In his words, the role of the carver is not to impose form onto jade, but to "open a window" so that the material's own traits can be seen.

In China's contemporary jade industry, perfection is the prevailing standard: no cracks, no impurities and no "flaws." Cheng rejects this. To him, every piece of jade has its own internal structure, its own destiny shaped by geological time.

"There is no such thing as good or bad jade," he told Beijing Review. "To judge it too quickly is to block your perception of natural beauty."

Landscapes of memory

Cheng often speaks of mountains and mist. He grew up near Jiuhua Mountain in Anhui, one of the four sacred mountains of Chinese Buddhism. On rainy days, clouds would descend so low that they seemed to move alongside people. This image stayed with him.

Years later, living and working in Beijing, far from his hometown, he began carving a recurring theme: cloud landscapes.

But rather than reproducing traditional visual motifs, he sought something more fluid.

Jade carving Xianwai, part of Cheng Lifang’s New Cloud-Capped Mountain series (COURTESY PHOTO)

In classical Chinese decorative arts, clouds are often rendered through defined patterns of lines, a method refined over centuries for teaching and reproduction. Cheng deliberately moved away from this system. Instead of carving the hard outlines of clouds across the surface of the jade, he developed a technique of creating softer undulations that conform to existing patterns and shapes within the jade. In this way, he allows volume, density and light to emerge from within the jade itself.

Through this method, the material's natural contrast of black and white becomes mist and sky. The landscape is no longer drawn; it is revealed.

For him, this was not only a stylistic shift but a conceptual one.

Clouds, after all, do not have fixed boundaries. They move, dissolve and re-form. To carve them rigidly would be to misunderstand their nature.

He calls this style his New Cloud-Capped Mountain—not new in appearance alone, but in intention: a way of expressing flow, impermanence, aiming to evoke a state often described in Buddhist thought—formless, unbound, coming from nowhere and going nowhere.

Cheng often describes himself as being "planted" in Song Dynasty (960-1279) aesthetics. Song art, in Chinese cultural history, is known for its restraint, literati spirit and quiet emotional depth.

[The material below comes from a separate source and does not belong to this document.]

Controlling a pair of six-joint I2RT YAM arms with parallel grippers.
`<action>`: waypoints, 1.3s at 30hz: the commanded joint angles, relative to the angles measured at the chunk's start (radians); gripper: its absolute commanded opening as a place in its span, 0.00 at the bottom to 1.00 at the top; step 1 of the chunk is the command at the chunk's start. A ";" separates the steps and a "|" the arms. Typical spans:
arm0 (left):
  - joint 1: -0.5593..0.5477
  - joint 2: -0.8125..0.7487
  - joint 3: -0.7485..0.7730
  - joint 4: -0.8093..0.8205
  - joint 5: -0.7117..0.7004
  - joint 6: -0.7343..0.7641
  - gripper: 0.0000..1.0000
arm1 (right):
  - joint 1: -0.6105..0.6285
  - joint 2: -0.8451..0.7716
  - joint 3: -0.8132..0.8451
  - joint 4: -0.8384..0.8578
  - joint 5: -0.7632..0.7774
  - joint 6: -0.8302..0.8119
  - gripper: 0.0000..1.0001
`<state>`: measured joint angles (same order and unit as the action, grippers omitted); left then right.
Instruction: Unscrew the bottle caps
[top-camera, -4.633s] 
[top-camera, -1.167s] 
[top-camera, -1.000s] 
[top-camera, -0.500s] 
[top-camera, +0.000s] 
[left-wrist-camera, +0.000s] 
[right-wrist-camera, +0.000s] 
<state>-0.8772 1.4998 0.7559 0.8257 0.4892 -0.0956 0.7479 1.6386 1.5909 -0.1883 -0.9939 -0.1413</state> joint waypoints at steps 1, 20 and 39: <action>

It values suggestion over declaration, atmosphere over spectacle.

Yet Cheng is also aware that he is a contemporary individual living in a rapidly changing world. Tradition, for him, is not a destination but a grounding soil. "I want to plant myself in more soils," he said.

This desire eventually led him beyond the studio.

Seven days in Ethiopia

The turning point came through a random conversation with a staff member from the Chinese Embassy in Ethiopia in March 2025.

He learned of a school in Addis Ababa, Ethiopia, dedicated to children with Down syndrome. Over five years, the institution had made significant progress in healthcare, nutrition and education. But one challenge remained unresolved: employment.

Cheng suggested trying something unusual—introducing Chinese handcraft as a vocational pathway, a project he named Hands and Stars.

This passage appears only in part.